We have assumed in this cross-sectional analysis that there is a contemporaneous association between levels of alcohol consumption and alcohol-related mortality. However, period and cohort effects (as alluded to earlier) as well as lag effects between changes in consumption and changes in harms could threaten this assumption. Nonetheless, an immediate change in alcohol-related mortality in response to fall in aggregate consumption is a consistent observation [33].
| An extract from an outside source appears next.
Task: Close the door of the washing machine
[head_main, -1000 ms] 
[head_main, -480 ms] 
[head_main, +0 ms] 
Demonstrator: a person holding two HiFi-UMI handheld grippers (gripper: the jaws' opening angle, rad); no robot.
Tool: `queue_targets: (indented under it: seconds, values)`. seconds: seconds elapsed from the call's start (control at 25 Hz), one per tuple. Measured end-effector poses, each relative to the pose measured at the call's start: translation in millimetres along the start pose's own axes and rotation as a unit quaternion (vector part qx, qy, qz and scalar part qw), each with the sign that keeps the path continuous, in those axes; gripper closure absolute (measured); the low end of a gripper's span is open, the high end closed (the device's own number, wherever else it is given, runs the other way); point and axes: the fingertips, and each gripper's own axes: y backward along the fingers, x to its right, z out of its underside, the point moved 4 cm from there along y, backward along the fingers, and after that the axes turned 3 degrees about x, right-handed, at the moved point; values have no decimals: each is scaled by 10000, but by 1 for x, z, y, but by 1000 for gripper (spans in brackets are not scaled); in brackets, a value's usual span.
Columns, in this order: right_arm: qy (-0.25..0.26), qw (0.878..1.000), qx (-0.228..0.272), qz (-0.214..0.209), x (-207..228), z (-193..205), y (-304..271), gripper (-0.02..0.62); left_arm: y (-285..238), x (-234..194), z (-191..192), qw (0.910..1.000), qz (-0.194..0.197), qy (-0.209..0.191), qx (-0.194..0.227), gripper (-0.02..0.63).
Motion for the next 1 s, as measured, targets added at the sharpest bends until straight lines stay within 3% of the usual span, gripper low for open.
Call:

There are some important considerations when using alcohol-related mortality data, particularly at the subnational level. It is assumed that deaths occur in the same area in which individuals lived and consumed alcohol. This is not necessarily the case but the size of the regions analysed in this study is likely to have minimised the impact of this potential bias. There may also be variations in the attribution of death to alcohol across regions. However, a standard definition of alcohol-related deaths is used throughout GB, which should enhance inter-regional consistency. Furthermore, published estimates of alcohol-attributable deaths, which is a broader measure that also encompasses those conditions partially attributable to alcohol, results in a similar regional ranking as found in this study, although the geographies are not directly comparable (data not shown) [22].


Overall, given the absence of evidence on aggregate consumption at subnational geographies in GB, and its association with related harms, this study provides a useful addition to the literature. We have provided evidence that within GB, alcohol-related mortality is generally higher in regions with higher levels of per adult consumption. From an alcohol research perspective, some consistent patterns between regional consumption estimates derived from self-report survey and sales data are reassuring. However, there are also some important distinctions. It is clear that no single source of alcohol consumption data is able to provide sufficiently representative and detailed data for monitoring and evaluation purposes. Rather, the synthesis of knowledge from a combination of routine sales, survey and mortality data, as well as primary research studies (both quantitative and qualitative), is key to ensuring that regional alcohol consumption and its relationship with alcohol-related harms, is better understood.